INPUT MATERIAL
------------------------------------

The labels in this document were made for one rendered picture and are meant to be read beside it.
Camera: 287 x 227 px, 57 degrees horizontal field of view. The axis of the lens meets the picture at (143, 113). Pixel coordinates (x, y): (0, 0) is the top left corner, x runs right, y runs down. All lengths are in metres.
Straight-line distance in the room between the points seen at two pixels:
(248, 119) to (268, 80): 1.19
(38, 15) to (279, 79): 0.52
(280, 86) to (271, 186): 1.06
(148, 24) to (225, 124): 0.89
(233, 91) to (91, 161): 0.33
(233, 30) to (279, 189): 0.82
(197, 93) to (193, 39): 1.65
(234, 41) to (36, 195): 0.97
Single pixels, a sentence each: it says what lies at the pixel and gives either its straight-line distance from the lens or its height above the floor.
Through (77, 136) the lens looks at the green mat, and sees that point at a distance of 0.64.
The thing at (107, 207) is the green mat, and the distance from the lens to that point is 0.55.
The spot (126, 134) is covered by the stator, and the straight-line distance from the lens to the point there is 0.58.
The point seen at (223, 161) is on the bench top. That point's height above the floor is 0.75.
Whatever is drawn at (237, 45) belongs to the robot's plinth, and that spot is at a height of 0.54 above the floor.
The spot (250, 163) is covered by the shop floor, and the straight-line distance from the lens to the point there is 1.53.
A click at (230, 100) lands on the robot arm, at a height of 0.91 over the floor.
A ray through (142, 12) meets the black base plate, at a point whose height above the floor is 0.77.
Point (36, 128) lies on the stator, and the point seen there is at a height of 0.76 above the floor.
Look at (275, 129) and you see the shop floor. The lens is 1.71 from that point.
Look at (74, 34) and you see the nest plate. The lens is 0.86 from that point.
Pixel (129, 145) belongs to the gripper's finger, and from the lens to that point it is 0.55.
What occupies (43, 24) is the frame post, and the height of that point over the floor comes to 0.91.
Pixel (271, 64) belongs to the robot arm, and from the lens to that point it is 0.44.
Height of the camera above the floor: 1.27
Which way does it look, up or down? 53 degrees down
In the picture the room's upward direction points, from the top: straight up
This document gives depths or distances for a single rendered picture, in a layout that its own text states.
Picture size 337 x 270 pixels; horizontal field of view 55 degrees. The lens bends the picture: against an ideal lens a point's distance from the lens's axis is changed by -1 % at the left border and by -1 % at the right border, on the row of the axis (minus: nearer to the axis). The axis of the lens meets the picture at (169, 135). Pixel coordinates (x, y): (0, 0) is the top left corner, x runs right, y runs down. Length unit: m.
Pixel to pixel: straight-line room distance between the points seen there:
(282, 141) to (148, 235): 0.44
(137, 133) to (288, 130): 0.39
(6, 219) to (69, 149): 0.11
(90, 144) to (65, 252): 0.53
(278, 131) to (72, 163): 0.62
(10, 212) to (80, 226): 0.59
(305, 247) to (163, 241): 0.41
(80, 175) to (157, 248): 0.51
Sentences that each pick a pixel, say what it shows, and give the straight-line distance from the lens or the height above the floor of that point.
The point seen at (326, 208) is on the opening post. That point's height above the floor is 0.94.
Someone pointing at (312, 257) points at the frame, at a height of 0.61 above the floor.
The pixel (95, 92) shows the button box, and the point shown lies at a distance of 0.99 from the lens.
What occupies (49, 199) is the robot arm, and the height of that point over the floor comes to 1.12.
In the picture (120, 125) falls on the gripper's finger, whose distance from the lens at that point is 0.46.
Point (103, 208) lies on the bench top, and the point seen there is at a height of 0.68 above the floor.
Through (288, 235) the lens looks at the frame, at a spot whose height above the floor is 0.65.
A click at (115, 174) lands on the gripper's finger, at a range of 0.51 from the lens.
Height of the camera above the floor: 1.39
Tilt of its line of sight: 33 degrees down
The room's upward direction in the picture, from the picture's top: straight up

------------------------------------

WHAT IS BEING ASKED
Could you return exactly the lines above from the line with "(305, 247) to (163, 241): 0.41" to the line with "Someone pointing at", both included, and nothing else?

EXERCISE OUTPUT
(305, 247) to (163, 241): 0.41
(80, 175) to (157, 248): 0.51
Sentences that each pick a pixel, say what it shows, and give the straight-line distance from the lens or the height above the floor of that point.
The point seen at (326, 208) is on the opening post. That point's height above the floor is 0.94.
Someone pointing at (312, 257) points at the frame, at a height of 0.61 above the floor.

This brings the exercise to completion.